State how many lines in the records below contain the string "target", and give nothing besides that number.
____
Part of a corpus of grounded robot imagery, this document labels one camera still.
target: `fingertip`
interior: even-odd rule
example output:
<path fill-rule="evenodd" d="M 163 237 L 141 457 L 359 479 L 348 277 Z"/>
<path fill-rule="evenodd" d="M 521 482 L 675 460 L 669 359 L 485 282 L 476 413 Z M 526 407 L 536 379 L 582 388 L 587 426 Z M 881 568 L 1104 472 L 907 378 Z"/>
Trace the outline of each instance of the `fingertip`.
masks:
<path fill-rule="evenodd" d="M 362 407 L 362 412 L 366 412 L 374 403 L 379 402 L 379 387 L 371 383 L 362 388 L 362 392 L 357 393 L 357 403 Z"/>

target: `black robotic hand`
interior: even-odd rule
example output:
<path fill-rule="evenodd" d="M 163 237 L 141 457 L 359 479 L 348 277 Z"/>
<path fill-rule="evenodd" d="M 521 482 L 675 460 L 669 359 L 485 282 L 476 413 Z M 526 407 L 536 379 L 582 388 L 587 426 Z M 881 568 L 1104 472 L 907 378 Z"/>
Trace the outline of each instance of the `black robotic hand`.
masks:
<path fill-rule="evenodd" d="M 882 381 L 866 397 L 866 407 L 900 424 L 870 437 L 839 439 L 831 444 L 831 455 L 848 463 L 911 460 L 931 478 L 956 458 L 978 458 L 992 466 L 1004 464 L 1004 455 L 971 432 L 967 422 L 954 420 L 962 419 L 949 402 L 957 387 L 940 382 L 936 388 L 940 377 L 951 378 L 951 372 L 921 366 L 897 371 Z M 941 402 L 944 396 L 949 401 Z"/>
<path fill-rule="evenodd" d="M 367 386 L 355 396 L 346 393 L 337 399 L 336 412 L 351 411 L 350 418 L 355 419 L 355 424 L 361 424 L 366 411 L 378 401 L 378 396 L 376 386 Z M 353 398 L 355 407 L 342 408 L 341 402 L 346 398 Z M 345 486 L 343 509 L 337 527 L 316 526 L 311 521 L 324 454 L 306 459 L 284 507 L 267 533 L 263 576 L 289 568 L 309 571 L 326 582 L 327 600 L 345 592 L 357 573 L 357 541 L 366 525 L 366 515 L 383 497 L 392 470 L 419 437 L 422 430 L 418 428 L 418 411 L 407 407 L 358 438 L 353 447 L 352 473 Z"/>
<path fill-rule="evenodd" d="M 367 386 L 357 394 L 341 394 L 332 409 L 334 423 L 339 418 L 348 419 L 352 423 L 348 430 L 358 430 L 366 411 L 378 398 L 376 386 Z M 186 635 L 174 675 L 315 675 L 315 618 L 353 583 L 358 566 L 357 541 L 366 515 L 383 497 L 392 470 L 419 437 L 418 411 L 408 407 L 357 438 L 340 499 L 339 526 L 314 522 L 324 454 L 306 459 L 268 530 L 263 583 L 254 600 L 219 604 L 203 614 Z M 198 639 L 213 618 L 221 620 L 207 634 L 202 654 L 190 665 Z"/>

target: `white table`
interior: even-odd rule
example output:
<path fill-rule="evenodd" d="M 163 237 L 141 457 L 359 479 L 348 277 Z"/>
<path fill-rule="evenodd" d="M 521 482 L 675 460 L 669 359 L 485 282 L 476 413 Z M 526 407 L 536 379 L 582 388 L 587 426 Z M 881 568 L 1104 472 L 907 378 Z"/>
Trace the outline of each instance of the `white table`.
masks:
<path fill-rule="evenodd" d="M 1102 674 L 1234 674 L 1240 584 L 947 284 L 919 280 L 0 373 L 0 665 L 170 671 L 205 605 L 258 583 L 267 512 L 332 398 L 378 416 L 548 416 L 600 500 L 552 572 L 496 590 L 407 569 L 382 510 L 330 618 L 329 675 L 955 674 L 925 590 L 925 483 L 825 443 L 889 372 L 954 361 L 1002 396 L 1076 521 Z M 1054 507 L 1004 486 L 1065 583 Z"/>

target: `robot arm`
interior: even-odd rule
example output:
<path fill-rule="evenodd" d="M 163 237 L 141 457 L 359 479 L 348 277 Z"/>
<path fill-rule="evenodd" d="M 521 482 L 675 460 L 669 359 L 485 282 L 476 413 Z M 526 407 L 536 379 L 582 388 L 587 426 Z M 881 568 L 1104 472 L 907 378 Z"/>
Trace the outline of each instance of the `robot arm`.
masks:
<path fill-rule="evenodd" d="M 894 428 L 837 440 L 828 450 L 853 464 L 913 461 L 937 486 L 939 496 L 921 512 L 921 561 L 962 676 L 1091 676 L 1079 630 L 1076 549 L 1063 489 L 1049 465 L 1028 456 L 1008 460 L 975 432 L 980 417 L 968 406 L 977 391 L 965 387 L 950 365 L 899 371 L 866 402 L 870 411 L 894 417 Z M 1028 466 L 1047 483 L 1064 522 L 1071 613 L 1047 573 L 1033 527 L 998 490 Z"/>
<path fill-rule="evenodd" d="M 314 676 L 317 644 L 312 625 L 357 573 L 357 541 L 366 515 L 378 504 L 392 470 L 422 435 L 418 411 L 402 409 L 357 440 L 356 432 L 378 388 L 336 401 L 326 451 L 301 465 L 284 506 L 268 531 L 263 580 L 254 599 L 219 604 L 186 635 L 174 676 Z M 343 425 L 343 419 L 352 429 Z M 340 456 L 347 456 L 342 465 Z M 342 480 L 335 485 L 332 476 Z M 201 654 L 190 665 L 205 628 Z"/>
____
▶ _Answer to the problem_:
4